▶ _PROMPT_
Look in the material below for the line with "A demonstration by" and the line with "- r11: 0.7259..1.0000", then set down exactly those two lines and all lines between, nothing more.

▶ _SUPPLIED ENTRIES_
::::::
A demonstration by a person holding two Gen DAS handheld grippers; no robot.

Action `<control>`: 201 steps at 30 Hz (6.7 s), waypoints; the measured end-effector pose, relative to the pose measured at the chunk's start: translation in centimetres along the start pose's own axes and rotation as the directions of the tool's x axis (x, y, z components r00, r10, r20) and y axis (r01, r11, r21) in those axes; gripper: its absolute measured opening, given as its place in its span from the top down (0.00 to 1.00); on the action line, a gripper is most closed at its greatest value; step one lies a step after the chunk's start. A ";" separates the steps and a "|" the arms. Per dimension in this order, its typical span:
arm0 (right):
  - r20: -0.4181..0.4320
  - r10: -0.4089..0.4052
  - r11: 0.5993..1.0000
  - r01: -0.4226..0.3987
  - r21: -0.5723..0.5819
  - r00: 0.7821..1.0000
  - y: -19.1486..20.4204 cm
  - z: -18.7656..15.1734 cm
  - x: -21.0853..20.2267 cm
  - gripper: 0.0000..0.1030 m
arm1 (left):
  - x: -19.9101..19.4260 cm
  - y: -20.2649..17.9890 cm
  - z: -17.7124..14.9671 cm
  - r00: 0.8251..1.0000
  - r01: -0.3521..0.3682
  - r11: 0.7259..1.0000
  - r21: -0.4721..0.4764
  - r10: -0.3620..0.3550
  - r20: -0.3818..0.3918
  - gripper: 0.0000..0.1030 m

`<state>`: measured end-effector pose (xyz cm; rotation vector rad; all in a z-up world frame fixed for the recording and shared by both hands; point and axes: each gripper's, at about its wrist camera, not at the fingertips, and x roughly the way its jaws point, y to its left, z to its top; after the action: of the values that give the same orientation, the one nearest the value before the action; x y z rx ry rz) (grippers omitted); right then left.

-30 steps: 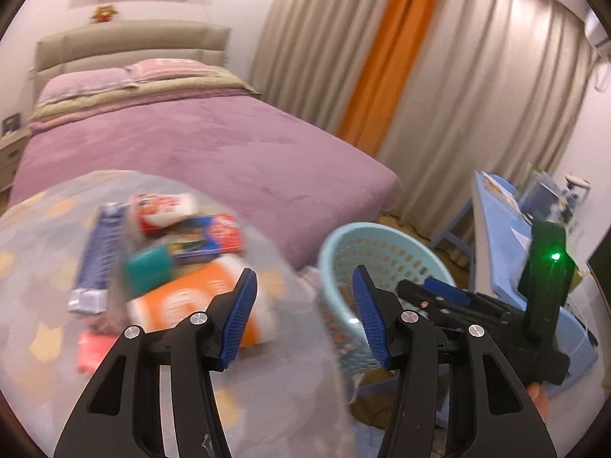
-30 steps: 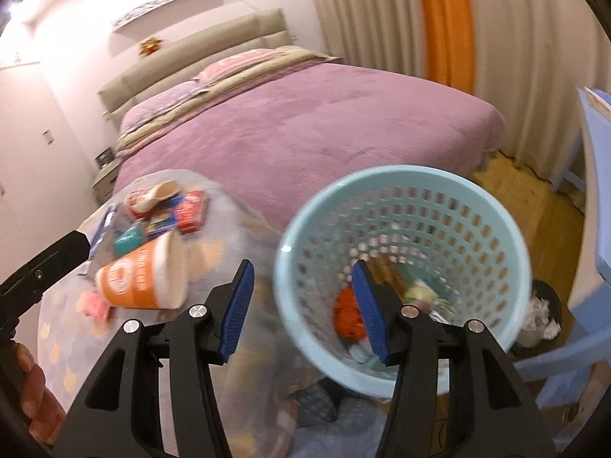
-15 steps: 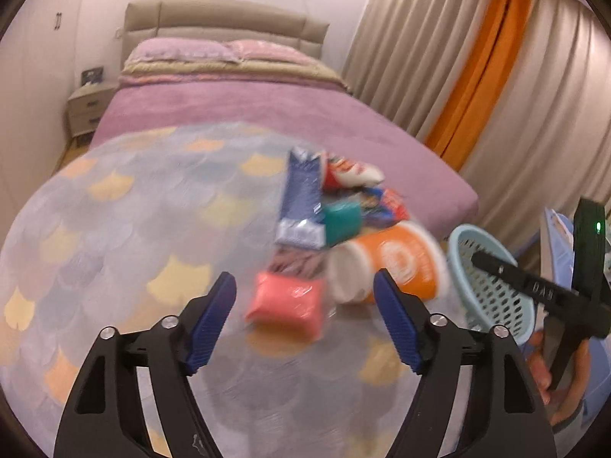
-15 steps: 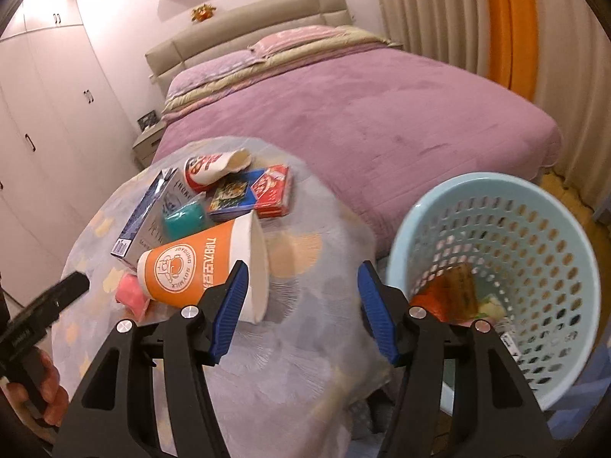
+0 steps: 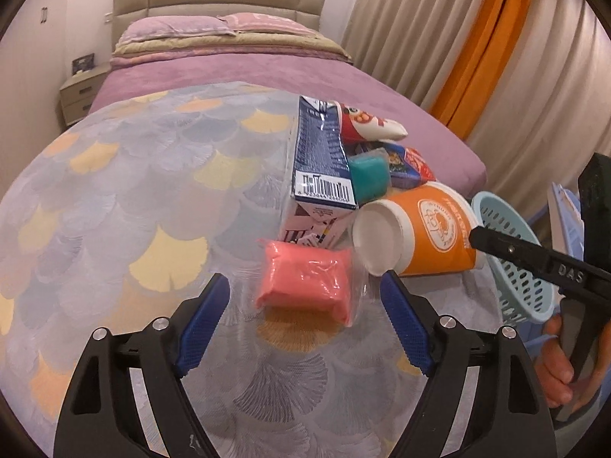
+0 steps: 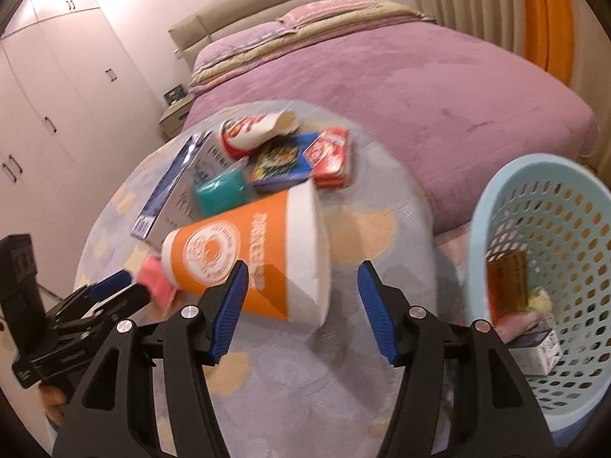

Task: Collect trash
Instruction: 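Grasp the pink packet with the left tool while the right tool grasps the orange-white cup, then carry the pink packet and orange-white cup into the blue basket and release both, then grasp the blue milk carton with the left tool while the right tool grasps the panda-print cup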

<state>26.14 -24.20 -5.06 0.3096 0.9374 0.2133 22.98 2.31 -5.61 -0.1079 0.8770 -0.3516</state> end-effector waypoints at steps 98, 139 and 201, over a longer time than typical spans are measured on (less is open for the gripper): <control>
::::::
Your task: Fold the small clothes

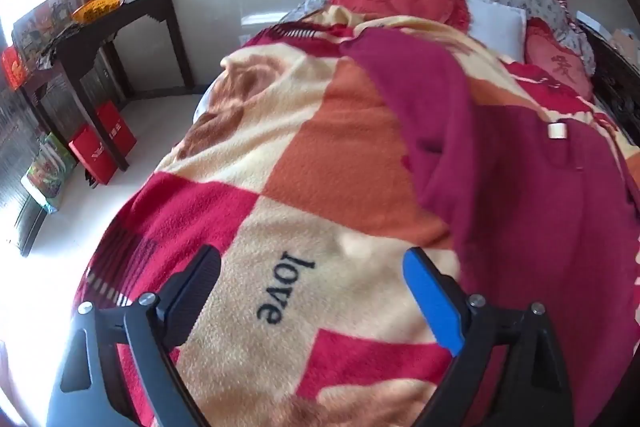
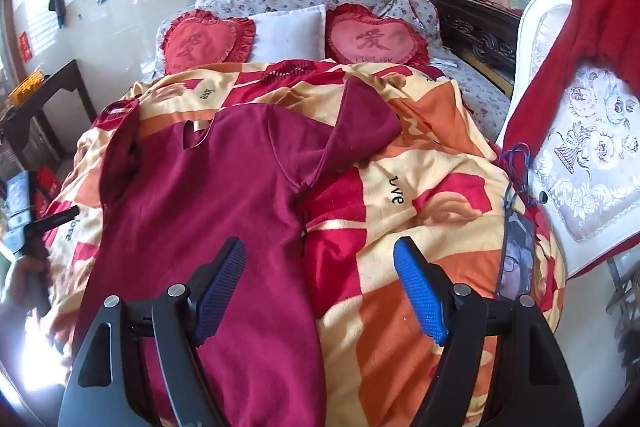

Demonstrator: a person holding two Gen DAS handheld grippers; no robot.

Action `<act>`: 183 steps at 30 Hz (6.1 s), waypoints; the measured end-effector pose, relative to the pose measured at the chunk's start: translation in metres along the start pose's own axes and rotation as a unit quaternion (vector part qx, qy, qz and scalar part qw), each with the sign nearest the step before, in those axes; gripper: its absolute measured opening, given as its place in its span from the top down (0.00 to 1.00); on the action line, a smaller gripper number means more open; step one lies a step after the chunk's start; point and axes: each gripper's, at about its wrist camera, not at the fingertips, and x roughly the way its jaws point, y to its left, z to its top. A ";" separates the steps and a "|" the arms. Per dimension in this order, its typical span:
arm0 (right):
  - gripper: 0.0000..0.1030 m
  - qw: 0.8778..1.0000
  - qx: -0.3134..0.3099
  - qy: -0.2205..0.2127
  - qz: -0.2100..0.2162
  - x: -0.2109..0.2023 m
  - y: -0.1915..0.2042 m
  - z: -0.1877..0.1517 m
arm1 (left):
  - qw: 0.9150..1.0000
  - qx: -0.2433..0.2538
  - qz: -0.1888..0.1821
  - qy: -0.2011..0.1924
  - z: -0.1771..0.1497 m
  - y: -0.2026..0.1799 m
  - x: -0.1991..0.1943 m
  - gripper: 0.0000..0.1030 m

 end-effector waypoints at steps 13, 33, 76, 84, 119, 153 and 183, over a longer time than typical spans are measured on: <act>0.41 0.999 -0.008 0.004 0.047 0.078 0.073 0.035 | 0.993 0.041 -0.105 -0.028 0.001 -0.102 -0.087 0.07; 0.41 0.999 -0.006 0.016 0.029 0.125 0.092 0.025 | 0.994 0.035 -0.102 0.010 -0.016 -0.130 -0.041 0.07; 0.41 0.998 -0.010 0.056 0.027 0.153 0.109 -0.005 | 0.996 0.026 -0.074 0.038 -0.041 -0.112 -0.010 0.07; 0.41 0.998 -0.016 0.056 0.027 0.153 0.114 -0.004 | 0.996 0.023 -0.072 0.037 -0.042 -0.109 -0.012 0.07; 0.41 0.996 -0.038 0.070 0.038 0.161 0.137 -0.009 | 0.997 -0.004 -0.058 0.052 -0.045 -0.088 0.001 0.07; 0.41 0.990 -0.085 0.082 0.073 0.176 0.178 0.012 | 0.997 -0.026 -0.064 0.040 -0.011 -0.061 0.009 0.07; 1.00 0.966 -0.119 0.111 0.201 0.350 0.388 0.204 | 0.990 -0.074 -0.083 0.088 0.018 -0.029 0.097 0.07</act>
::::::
▶ _EXERCISE SOLUTION_
A demonstration by a person holding two Gen DAS handheld grippers; no robot.

Action `<control>`: 201 steps at 30 Hz (6.7 s), waypoints; the measured end-effector pose, relative to the pose measured at the chunk's start: translation in centimetres along the start pose's own axes and rotation as the directions of the tool's x axis (x, y, z components r00, r10, r20) and y axis (r01, r11, r21) in those axes; gripper: its absolute measured opening, given as its place in its span from the top down (0.00 to 1.00); on the action line, a gripper is most closed at its greatest value; step one lies a step after the chunk's start. A ";" separates the steps and a "|" the arms. Per dimension in this order, its typical span:
arm0 (right):
  - r20: -0.4181..0.4320
  - r10: -0.4089..0.4052
  - r11: 0.5993..1.0000
  - r01: -0.4226..0.3987
  - r21: -0.5723..0.5819
  - r00: 0.7821..1.0000
  - y: -19.1486..20.4204 cm
  - z: -18.7656..15.1734 cm
  - x: -21.0853..20.2267 cm
  - gripper: 0.0000..0.1030 m
arm1 (left):
  - x: -19.9101..19.4260 cm
  - y: -20.2649..17.9890 cm
  - z: -17.7124..14.9671 cm
  - r00: 0.8251..1.0000
  - r01: -0.3521..0.3682
  - r11: 0.7259..1.0000

Nothing else is part of this exercise.